The simplest learning rule is named after the psychologist Donald Hebb, who formulated an intuitive, physiologically based version of it in a work published in 1949. Hebb proposed that knowledge was stored in “cell assemblies”, connected groups of neurons that would activate each other. Faced with the problem of how such assemblies could form on the basis of experience, Hebb proposed that if two cells that were connected repeatedly fired at the same time, then the strength of the connection between them (and hence the ability of one cell to activate the other) would increase. Thus, things that go together in one’s experience (e.g. the face and voice of a friend) become associated, such that experiencing one thing can activate, or bring to mind, the other. In connectionist terms, the basic rule has the form:

∆wij = ai × aj (7)

where ai and aj are the activations of two units connected by the weight wij.
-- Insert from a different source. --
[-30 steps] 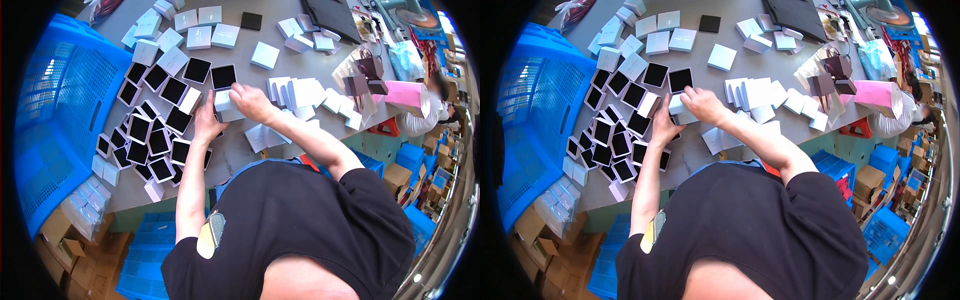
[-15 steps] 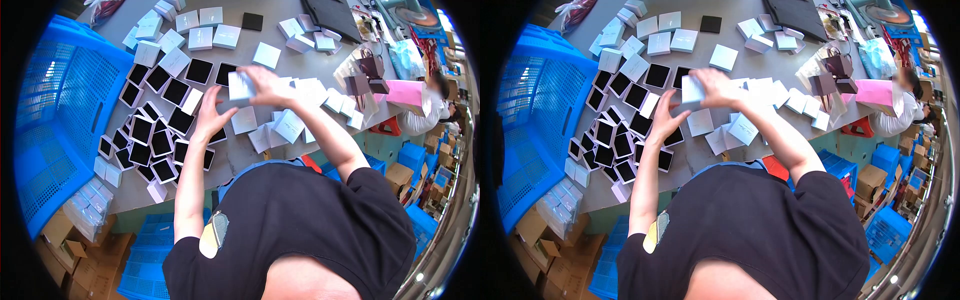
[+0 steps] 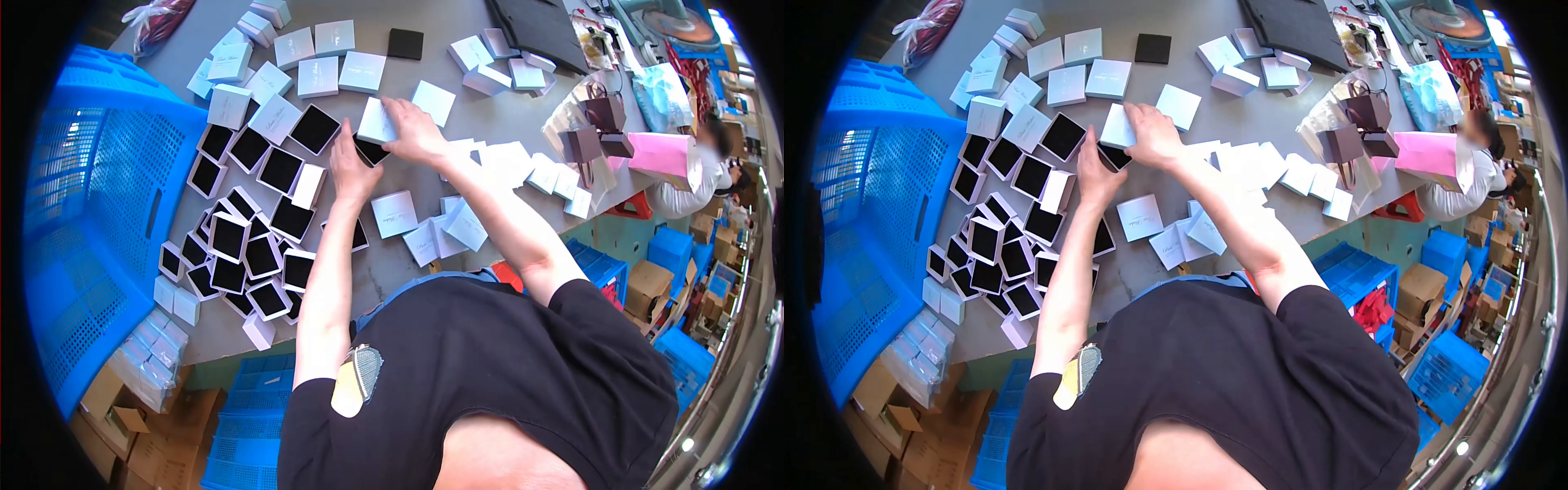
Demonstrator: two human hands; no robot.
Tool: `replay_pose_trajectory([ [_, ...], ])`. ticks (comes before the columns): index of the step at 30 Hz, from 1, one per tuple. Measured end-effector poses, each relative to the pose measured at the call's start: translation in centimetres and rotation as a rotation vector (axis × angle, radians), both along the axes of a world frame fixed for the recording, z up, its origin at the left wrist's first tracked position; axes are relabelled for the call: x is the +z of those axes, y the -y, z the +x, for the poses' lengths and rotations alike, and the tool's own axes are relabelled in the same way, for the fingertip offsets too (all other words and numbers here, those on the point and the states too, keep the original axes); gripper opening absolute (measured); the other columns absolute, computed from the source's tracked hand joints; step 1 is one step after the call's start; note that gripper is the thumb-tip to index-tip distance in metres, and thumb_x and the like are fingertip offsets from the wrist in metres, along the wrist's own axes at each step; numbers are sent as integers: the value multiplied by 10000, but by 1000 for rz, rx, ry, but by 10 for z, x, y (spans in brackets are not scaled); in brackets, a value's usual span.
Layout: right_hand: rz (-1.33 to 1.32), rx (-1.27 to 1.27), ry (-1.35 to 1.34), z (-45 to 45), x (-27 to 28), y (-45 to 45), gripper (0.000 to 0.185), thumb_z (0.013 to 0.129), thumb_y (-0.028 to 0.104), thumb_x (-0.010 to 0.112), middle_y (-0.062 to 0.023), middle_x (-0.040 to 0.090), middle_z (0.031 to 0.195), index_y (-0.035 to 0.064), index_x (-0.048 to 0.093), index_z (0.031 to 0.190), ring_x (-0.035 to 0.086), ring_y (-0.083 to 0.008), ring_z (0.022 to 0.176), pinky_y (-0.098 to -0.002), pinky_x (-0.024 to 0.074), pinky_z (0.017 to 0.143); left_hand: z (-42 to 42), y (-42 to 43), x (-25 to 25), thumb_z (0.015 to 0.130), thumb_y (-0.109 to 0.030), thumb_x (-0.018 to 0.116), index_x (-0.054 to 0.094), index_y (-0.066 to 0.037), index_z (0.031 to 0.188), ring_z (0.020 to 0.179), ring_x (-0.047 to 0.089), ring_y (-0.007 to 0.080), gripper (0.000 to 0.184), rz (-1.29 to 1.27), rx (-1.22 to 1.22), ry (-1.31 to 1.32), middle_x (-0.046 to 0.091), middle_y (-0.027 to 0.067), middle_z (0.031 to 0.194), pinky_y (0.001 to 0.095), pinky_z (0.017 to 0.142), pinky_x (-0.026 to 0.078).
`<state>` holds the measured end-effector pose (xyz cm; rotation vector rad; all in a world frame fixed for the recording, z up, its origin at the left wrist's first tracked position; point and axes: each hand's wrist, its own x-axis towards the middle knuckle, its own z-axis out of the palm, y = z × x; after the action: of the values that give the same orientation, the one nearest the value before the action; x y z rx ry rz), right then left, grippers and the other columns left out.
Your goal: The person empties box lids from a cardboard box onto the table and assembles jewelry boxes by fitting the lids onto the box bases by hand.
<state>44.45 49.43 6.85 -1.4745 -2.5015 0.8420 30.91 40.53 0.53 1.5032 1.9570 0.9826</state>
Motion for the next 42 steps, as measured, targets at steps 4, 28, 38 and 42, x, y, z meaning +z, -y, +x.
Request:
replay_pose_trajectory([
  [4, 85, 326, 57, -2, 14, -3, 805, 648, 40, 739, -176, 459, 1391, 35, 412, 1383, 416, -325, 1328, -448, 374, 1066, -15, -1, -14, 577, -47, 811, 162, -68, 1507, 1050, 581, 314, 1134, 27, -80, 262, 588, 133, 1223, 408, 924, 472],
  [28, 429, 133, 132, 54, 19, -70, 566, 663, 99, 777, -159, 609, 1126, 42, 582, 1191, 587, -334, 1063, -422, 490, 916, -32, 16, 53, 700, -19, 561, 420, 66, 1331, 1255, 442, 406, 651, 176, -22, -595, 410, 247, 1405, 489, 1046, 353],
  [38, 425, -39, 557, 124, 38, -120, 120, 790, 65, 549, -189, 688, 864, 18, 636, 859, 687, -347, 823, -456, 539, 733, -66, -13, 44, 748, -116, 708, 652, -42, 925, 1198, 526, 353, 200, -337, 34, -828, 465, 243, 1348, 581, 1070, 314],
  [42, 537, 97, 344, 71, 69, -101, 208, 766, 175, 684, -160, 667, 874, 37, 570, 872, 664, -329, 836, -430, 524, 753, -63, -18, 45, 770, -90, 653, 709, -79, 869, 1015, 597, 318, 115, -352, -60, -817, 545, 205, 1204, 578, 1054, 329],
])
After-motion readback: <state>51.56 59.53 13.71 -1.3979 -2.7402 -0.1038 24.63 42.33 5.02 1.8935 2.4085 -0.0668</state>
Hence, the weight increases (i.e. has a positive change) whenever the two units are active at the same time (if either unit has zero activation, then clearly ∆ wij = 0, and the weight does not change). In neural terms, the rule can be thought of as stating that the strength of (excitatory) synapses should increase whenever two neurons connected by such synapses fire (become depolarized) at the same time (or at least very closely in time). The phenomenon of long-term potentiation (LTP) of synapses has this characteristic (see e.g. Carlson, 2001, Chapter 14). The rule can be used to perform associative learning between mental entities that are active at the same time. For instance, Fig. 1.8 shows nodes from two layers of a simple reading model (e.g. McClelland & Rumelhart, 1981). In one layer each node stands for a letter (in a given position); in the upper layer each node stands for a word. If the letter nodes for “C”, “A” and “T” are activated at the same time as the word node “Cat”, then the weights on the connections (shown as solid, bold lines) between these units will be strengthened. Thus, the next time the same pattern of letter nodes is activated (without independent activation of “Cat”), the spread of activation from the letters to the word will be more likely to be able to activate the word (i.e. the letter pattern will be recognized as forming a known word).